The problem:
Whenever a line in the data contains "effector", show that line.
┄┄┄┄┄┄┄┄┄┄┄┄┄┄┄┄┄┄┄┄
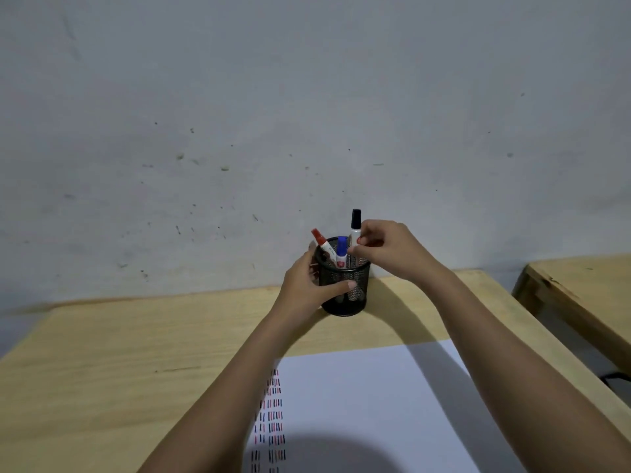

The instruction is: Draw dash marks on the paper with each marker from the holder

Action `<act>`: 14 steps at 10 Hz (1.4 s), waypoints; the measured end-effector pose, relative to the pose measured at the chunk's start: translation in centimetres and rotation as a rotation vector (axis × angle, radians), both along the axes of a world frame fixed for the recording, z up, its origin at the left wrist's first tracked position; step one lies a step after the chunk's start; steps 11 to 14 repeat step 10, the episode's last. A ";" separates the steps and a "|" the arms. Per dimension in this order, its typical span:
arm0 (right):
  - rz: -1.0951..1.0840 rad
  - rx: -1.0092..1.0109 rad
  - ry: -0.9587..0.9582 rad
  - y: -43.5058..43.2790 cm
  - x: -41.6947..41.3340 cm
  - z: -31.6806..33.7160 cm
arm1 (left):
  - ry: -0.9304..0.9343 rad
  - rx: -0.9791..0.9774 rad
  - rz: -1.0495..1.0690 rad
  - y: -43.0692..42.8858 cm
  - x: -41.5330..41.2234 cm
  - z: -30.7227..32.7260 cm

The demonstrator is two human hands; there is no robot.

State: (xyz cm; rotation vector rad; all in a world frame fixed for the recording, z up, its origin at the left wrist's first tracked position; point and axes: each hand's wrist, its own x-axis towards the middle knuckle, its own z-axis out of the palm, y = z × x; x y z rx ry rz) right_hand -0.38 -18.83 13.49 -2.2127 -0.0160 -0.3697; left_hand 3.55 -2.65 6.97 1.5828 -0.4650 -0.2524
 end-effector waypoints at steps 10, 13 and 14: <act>-0.105 0.107 -0.141 1.5 -3.6 0.1 | -0.171 0.175 0.035 0.9 -1.8 1.9; -0.105 0.107 -0.141 1.5 -3.6 0.1 | -0.171 0.175 0.035 0.9 -1.8 1.9; -0.105 0.107 -0.141 1.5 -3.6 0.1 | -0.171 0.175 0.035 0.9 -1.8 1.9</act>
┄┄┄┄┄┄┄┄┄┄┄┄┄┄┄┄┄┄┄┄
Result:
Action `<act>`: 14 steps at 10 Hz (1.4 s), waypoints; the measured end-effector pose, relative to the pose measured at the chunk's start: translation in centimetres and rotation as a rotation vector (axis × angle, radians), both along the axes of a world frame fixed for the recording, z up, its origin at the left wrist's first tracked position; step one lies a step after the chunk's start; steps 11 to 14 repeat step 10, the episode's last. A ";" separates the steps and a "|" the arms. Per dimension in this order, its typical span:
 end-effector waypoints at steps 10, 13 and 14: <act>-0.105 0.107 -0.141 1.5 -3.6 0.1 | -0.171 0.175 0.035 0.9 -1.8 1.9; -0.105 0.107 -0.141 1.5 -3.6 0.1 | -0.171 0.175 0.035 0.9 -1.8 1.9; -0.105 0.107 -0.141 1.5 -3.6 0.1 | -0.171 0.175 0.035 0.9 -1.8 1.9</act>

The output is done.